How Do Royalties Become Unclaimed?
Unclaimed royalties are almost entirely the result of bad Metadata. Common scenarios include:
- Missing ISWC: A song is uploaded to Spotify with an ISRC (identifying the audio), but the songwriter never registered the song with a PRO or mechanical society to get an ISWC (identifying the composition). Spotify pays the mechanical royalty to The MLC, but The MLC doesn't know who wrote the song, so the money sits unmatched.
- Typographical Errors: The songwriter's name is spelled "John Smith" on the audio release, but registered as "Jonathan Smith" with their publisher. The computer fails to make the match.
- Missing Split Sheets: The songwriters never signed a Split Sheet.

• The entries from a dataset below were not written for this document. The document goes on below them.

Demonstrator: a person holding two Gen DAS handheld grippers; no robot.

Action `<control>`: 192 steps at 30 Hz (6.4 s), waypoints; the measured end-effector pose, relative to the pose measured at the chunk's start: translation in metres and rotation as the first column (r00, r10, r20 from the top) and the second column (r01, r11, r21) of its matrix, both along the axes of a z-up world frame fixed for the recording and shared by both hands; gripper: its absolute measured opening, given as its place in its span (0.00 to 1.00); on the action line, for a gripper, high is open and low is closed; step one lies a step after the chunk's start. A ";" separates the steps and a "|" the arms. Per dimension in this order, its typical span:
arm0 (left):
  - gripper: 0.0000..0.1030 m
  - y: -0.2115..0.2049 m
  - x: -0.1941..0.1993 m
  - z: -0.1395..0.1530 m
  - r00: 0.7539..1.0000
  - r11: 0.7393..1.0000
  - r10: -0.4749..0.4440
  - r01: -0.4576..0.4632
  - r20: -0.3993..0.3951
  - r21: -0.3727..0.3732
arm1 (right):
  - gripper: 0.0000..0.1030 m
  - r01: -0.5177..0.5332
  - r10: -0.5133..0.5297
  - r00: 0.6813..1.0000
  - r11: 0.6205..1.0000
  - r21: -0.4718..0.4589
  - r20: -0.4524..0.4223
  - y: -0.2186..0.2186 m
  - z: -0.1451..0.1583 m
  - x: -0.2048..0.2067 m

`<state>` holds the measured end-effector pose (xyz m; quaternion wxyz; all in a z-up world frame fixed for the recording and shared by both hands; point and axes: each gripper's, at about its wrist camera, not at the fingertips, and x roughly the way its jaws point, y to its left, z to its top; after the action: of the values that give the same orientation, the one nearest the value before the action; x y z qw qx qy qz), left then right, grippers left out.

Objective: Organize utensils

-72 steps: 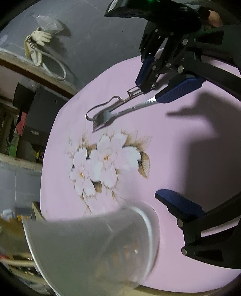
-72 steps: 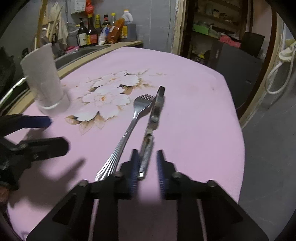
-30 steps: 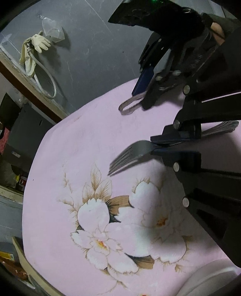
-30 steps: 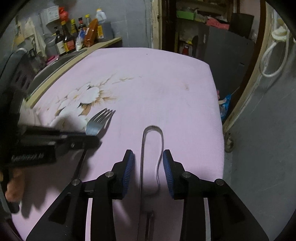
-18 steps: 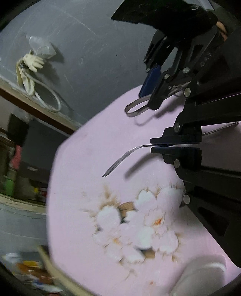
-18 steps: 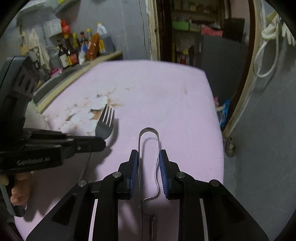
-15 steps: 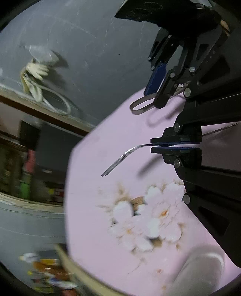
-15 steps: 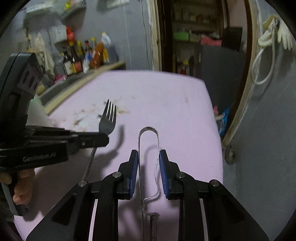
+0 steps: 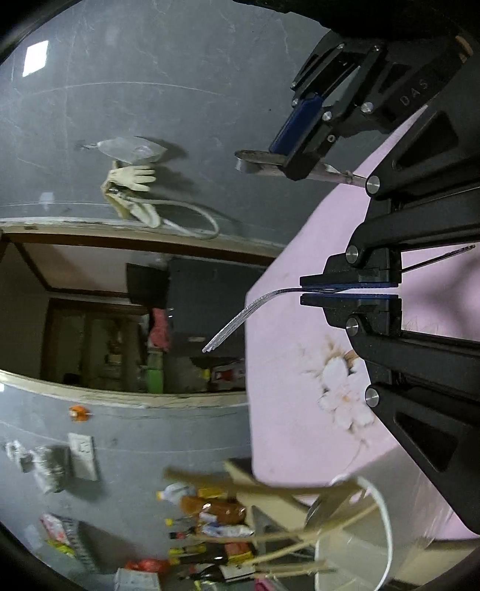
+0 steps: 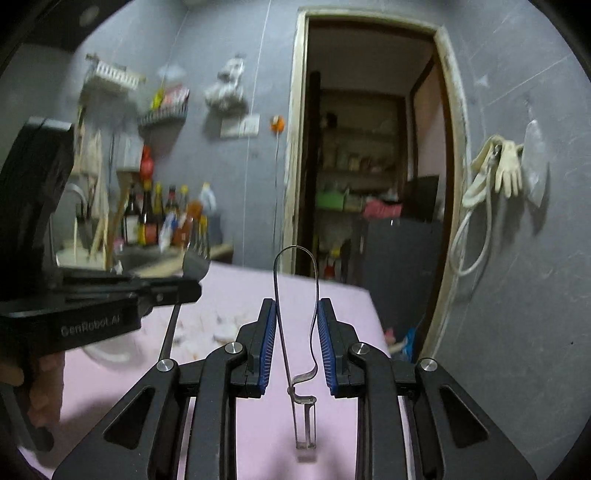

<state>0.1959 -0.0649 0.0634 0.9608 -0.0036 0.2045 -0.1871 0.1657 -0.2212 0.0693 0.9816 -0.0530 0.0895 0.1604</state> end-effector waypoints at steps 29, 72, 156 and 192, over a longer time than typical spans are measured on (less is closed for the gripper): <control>0.00 0.140 -0.057 0.077 0.916 0.958 0.283 -0.282 0.285 -0.045 | 0.19 -0.275 0.246 0.938 0.957 0.090 0.245 0.100 0.082 -0.023; 0.00 0.219 0.013 0.010 0.873 0.873 0.477 -0.484 0.100 0.061 | 0.20 -0.401 0.416 0.907 0.900 0.169 -0.062 0.189 0.035 0.041; 0.98 0.117 -0.120 0.002 0.949 0.955 0.290 -0.279 0.124 -0.098 | 1.00 -0.003 0.006 0.999 0.994 0.107 -0.034 0.024 0.033 -0.067; 0.98 0.106 -0.179 -0.046 0.945 0.952 0.306 -0.302 0.115 -0.050 | 1.00 0.107 -0.106 0.994 0.993 0.045 -0.036 -0.001 -0.019 -0.131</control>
<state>0.0172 0.0409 0.0169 0.9886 -0.0390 0.1396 -0.0397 0.0349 -0.2222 0.0507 0.9880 -0.0222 0.1050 0.1108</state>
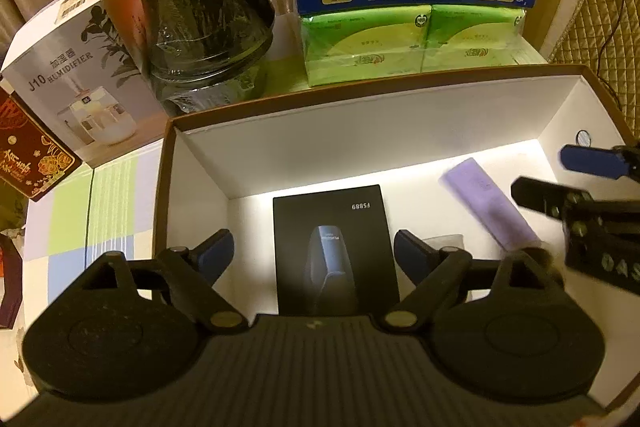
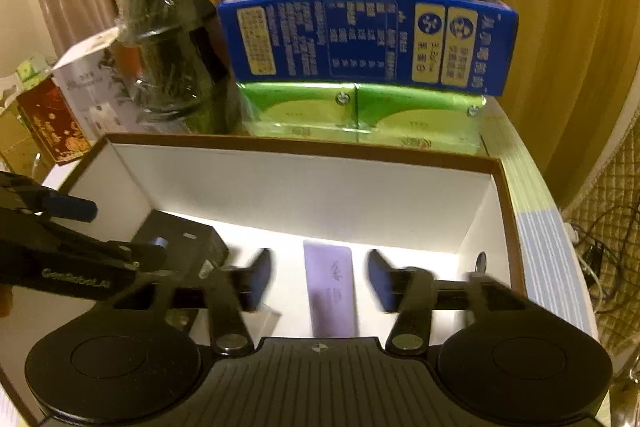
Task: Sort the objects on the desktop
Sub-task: 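Open both grippers to drop the FLYCO box and purple tube inside, then withdraw both grippers from the box toward the remaining table items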
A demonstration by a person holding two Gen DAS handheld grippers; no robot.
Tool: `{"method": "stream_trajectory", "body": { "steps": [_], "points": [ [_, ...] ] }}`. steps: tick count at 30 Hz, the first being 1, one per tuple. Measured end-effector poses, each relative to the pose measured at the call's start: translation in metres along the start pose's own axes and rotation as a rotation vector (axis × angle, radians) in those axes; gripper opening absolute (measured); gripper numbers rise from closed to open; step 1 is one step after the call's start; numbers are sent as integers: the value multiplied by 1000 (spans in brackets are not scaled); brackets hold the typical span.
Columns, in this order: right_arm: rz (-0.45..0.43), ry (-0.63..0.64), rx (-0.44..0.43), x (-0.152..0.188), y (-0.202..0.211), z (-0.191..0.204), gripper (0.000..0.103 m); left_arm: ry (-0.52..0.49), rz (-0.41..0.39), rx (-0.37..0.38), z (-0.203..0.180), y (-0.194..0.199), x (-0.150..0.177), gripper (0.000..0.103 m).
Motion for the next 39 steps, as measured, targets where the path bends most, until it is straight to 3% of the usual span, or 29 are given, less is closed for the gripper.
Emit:
{"method": "stream_trajectory", "body": {
  "steps": [3, 8, 14, 27, 39],
  "points": [
    [-2, 30, -12, 3, 13, 5, 66, 6, -4, 6, 1, 7, 3, 89],
    [-10, 21, -44, 12, 40, 11, 85, 3, -40, 6, 2, 26, 8, 91],
    [-10, 16, -57, 28, 73, 14, 96, 2, -86, 7, -1, 56, 20, 94],
    [-37, -53, -25, 54, 131, 11, 101, 69, -154, 4, 5, 119, 53, 100],
    [-68, -19, -15, 75, 178, 26, 101, 30, -215, -25, -7, 172, 97, 102]
  ]
}}
Point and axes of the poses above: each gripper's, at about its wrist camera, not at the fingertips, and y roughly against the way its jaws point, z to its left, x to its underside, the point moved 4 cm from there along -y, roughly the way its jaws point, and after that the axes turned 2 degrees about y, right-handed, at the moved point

Writer A registers the song claiming 100%, but Writer B registers the same song claiming 50%. The society freezes all royalties until the dispute is resolved. If it is never resolved, the royalties remain unclaimed.
- No Pub Admin: An independent artist releases their own music globally but doesn't have a Publishing Administration deal to collect international mechanical royalties from foreign societies like GEMA (Germany) or SACEM (France).
The Size of the Problem
The scale of the unclaimed royalty problem is massive. In 2021, when The Mechanical Licensing Collective (The MLC) was officially launched in the United States, streaming services (Spotify, Apple, Amazon) transferred over $424 million in historical unmatched black box royalties to the new organization.
This $424 million represented money generated by songwriters that the streaming platforms simply could not pay out due to bad metadata over the previous decade.
What Happens to the "Black Box" Money?
Collection societies cannot hold onto unmatched money forever. By law, they must eventually liquidate the funds. The process generally works like this:
- The Holding Period: The society holds the unmatched money in an escrow account for a set period (usually 2 to 3 years), actively trying to match the data or waiting for a songwriter to claim it.
- The Liquidation: Once the holding period expires, the money is officially liquidated.
- Market Share Distribution: The society takes all the liquidated money and distributes it to the publishers and labels who did have accurate data, based on their overall market share.
Why this is devastating for independent artists: If an independent artist doesn't claim their $500 in mechanical royalties within three years, that $500 is liquidated and a huge percentage of it is essentially handed to massive corporations like Universal Music Publishing and Sony Music Publishing because they hold the largest market share. The indie artist accidentally subsidizes the major labels.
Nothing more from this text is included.